# rotala wallichi



## BOTIA (Dec 23, 2003)

I've been wanting this for awhile, finally got some today from my lfs.
Anybody have any tips on growing it successfully?
Botia


----------



## kenneth_kpe (Jan 25, 2005)

i know that it needs high light if you want that pink plant effect on its tips, kinda like rotala rotundifolia, but IMO a lot harder to grow ? 

i tried it before but that was last year before i switched to roughly 4WPG, oh and i dont think it will do well in hot watered aquariums.


----------



## shalu (Jan 16, 2003)

kenneth_kpe said:


> oh and i dont think it will do well in hot watered aquariums.


Not true. I had trouble before, but not because of high temperature. Now it does just fine in 83F with consistent nutrient dosing.


----------



## Crs2fr (Sep 22, 2004)

the only thing i didnt like is if the bottom does not get much light .. they die off.. and all that crap sits at the bottom.. the tops and new growth looked great. but the dead stuff made my tank always look dirty. so i took them out

chris


----------



## shalu (Jan 16, 2003)

If you have shorter plants in front to hide the legs, you won't notice.


----------



## Momotaro (Feb 21, 2003)

Rotala wallichii also demands clean water. Aquarium water should be algae free, as algal attacks will almost certainly choke off the plant. 
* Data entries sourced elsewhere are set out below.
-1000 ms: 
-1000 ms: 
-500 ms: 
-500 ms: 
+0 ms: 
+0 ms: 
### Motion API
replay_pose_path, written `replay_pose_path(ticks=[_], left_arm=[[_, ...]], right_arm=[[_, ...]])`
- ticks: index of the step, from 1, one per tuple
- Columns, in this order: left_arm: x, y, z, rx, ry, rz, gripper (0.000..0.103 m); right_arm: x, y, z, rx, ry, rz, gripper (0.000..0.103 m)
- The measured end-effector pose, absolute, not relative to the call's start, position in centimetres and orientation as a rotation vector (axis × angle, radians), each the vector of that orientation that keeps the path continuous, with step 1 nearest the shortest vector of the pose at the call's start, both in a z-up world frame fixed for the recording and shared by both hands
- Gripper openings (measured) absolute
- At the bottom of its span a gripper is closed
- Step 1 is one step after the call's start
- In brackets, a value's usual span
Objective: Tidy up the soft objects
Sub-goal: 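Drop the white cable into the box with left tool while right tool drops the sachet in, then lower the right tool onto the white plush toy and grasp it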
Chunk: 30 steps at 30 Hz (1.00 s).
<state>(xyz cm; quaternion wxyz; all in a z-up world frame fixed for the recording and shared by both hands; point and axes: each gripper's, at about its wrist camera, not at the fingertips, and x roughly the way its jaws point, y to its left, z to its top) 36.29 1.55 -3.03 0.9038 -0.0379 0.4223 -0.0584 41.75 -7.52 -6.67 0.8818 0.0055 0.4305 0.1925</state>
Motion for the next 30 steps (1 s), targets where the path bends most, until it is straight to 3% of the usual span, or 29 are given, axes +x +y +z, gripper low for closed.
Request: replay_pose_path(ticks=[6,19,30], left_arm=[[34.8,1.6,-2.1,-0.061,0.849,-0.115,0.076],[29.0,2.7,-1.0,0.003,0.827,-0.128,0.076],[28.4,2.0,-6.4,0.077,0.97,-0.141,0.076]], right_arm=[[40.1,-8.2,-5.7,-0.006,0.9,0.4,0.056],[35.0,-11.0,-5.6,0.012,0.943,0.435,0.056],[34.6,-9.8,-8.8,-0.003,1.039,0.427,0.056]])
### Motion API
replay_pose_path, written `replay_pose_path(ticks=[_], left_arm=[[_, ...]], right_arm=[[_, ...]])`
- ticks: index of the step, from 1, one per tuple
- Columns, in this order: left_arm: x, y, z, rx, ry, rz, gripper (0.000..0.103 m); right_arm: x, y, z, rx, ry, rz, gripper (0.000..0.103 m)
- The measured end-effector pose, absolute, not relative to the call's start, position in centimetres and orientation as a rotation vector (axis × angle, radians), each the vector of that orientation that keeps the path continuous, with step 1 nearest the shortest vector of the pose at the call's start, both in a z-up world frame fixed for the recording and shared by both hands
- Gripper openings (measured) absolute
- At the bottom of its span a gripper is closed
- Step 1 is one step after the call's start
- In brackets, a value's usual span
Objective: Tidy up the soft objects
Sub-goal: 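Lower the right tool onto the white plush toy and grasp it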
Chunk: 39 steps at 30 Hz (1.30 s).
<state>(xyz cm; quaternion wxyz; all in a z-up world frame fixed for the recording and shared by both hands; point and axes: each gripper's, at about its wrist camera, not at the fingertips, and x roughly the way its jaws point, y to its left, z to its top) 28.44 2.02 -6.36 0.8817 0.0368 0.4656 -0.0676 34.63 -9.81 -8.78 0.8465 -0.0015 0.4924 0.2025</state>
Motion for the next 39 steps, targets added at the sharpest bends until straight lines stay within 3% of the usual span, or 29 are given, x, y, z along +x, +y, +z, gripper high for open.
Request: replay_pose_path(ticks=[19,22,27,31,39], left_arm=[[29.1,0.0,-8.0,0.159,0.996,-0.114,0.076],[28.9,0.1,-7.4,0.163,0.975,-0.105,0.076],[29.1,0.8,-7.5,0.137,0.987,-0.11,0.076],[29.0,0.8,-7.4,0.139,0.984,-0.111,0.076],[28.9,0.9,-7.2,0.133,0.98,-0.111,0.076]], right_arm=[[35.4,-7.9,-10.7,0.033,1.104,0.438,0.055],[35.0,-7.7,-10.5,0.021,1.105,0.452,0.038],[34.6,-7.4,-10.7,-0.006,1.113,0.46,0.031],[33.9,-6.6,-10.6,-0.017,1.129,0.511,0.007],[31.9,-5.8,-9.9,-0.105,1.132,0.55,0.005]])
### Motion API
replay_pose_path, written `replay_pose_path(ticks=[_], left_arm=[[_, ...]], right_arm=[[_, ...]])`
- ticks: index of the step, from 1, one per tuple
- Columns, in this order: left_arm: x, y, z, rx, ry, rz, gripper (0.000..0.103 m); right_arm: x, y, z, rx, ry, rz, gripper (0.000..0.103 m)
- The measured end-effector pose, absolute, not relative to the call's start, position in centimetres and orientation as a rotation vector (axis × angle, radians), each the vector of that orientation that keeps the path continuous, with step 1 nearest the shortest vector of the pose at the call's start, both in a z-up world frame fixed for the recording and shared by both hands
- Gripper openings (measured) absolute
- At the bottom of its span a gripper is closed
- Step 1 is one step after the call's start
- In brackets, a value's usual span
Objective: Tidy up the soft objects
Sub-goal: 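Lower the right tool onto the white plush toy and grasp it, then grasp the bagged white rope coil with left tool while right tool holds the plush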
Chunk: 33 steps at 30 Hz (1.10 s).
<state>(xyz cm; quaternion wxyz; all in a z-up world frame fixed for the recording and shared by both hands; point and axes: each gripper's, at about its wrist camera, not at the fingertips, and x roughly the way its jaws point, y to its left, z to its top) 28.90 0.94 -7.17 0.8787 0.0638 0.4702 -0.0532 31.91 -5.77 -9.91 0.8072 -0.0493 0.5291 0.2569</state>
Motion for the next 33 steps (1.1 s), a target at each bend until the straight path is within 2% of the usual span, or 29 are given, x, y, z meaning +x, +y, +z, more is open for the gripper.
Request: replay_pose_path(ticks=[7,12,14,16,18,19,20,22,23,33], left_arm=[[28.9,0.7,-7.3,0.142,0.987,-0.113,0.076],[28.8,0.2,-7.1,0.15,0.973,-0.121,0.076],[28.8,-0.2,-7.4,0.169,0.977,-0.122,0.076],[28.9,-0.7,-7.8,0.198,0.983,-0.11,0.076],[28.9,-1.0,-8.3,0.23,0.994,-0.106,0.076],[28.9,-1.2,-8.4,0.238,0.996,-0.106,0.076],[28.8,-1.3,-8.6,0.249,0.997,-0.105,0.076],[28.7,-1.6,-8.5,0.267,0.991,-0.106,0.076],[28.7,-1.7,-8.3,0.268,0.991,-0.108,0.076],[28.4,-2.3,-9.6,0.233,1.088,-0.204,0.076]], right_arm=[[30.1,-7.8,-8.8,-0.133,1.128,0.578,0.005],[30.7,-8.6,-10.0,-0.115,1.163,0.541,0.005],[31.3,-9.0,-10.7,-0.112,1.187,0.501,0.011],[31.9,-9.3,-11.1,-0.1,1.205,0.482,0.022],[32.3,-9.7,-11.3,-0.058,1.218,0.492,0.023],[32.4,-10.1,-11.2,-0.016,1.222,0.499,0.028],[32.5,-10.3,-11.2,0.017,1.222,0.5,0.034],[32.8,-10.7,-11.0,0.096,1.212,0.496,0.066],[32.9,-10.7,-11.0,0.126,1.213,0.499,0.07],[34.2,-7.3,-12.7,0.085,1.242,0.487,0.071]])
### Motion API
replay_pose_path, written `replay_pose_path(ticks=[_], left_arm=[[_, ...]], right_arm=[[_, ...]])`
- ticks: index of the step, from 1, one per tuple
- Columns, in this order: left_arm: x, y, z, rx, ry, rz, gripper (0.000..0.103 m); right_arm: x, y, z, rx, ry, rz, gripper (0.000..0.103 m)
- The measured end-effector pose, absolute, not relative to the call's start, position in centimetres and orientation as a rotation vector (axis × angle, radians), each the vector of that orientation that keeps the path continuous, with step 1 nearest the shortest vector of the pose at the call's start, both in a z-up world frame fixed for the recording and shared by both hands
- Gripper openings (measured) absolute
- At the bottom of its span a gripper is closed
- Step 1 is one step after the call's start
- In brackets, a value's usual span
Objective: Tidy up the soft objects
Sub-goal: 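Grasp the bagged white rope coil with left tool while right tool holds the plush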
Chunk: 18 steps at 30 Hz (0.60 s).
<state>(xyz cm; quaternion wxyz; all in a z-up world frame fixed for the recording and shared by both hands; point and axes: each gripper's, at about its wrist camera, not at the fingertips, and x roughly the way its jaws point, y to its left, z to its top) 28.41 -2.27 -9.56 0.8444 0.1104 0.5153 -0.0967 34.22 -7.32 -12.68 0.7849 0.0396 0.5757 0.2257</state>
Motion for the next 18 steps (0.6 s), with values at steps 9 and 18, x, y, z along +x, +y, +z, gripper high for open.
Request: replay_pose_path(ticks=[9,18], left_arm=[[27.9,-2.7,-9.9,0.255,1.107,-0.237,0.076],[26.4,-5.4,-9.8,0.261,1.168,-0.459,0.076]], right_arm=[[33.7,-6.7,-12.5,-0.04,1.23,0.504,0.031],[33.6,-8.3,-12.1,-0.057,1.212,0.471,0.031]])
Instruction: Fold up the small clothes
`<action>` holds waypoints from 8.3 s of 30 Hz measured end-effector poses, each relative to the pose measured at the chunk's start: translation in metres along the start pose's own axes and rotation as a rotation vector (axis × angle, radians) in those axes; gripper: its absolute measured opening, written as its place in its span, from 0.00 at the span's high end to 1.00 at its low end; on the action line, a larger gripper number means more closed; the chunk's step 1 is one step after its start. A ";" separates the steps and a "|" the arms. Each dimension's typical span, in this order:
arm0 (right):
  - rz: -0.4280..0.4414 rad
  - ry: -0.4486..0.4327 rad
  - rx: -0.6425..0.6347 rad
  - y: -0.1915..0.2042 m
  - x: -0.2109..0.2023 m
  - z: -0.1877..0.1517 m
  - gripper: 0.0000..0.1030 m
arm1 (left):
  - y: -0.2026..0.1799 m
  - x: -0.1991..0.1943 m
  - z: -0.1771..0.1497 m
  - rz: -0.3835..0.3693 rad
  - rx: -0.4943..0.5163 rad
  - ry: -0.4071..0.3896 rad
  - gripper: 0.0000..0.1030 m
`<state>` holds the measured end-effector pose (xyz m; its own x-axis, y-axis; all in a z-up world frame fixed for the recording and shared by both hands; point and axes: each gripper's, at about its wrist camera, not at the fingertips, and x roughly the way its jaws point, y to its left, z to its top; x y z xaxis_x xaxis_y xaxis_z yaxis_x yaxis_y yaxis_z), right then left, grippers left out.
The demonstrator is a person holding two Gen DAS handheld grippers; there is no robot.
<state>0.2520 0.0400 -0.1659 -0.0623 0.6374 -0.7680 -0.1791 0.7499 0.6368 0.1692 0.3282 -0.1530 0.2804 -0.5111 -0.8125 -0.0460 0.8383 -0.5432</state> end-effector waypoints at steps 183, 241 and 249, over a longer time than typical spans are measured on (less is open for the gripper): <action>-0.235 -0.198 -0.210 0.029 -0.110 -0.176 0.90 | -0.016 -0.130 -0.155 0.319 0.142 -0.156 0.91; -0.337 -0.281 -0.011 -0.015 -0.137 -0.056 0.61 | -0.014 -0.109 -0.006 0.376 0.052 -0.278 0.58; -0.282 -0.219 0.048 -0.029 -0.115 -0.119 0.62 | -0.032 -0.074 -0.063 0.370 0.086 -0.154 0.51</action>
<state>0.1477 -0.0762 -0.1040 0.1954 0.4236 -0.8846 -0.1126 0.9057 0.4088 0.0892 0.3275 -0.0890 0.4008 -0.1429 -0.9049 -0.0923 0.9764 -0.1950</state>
Herbivorous fish will consider this plant a delicacy, and devour it with great enthusiasm. If you have any SAEs, better chain them up!

Mike


----------



## wonder woman (Oct 30, 2003)

I've had this plant twice- I'm seduced be beautiful, delicate-looking red plants.
The first time I had it (when my tank was new), it was swiftly overtaken by thread algae, so I got frustrated and pulled it out. 
The second time I had it (about 6 months later), I had a bit of the same problem, but less so. (Let me explain, I had just gotten my JBJ unit back from repair, so the tank had been without light for 2 days. When I put the lights back on, the algae had a brief field day). The rotala again grew lots of thread algae. But I kept pulling it off in the hopes that the plant would have a chance to catch hold. I have basically left the plant alone for the last 3 months, while being very diligent in my weekly water changes, fertilization, and maintenance, and it seems to be fine. It is definitely not a fast grower, or even a medium one, but it doesn't have any algae on it!
They are awfully pretty plants, but I'd say you really need lots of light, good filtration, and maybe even some gentle current to keep debris off the needle-like leaves.


----------



## Anthony (Jan 11, 2005)

I had to ditch mine due to algae problems. I fought algae for a month with this plant in my tank. This plant is a fuzz and hair algae magnet. It never looked right. After the algae battle.


----------



## shalu (Jan 16, 2003)

Maybe I am the guy with the most patience on this board. It languished for 6 months(maybe more like 10 months) in my tank before it turned around. And this is my second try. Same thing happened to r. macrandra and r. magenta


----------



## Buck (Oct 13, 2002)

Wow, that is definately one plant I would _not_ put in the "slow growing" list... it grows like any other rotala variety... like gangbusters ! 
*IF* it has a lot of available nutrients, good lighting and higher end CO2 levels... 

CO2 may have been the cause of some of the problems I read about here. When I grew this plant I had my bottle run out on me and as timing would have it , it was a week before I could get it filled, the wallichi took the hardest hit of any plant varieties in the tank. Growth stopped in 2 days from getting an inch a day on each stem before that, and I swear sometimes it seemed like more on a few stems _but_ If you have low (or no) CO2 levels dont even bother with wallichi ,or if you have any algae , it will get the wallichi first !

A beautiful plant and very easy to grow *IF* you abide by *ITS* rules... LOL... and its biggest reward when grown properly is the mix of pinks and reds and greens, especially when the wallichi pearls ! Thats a great show ...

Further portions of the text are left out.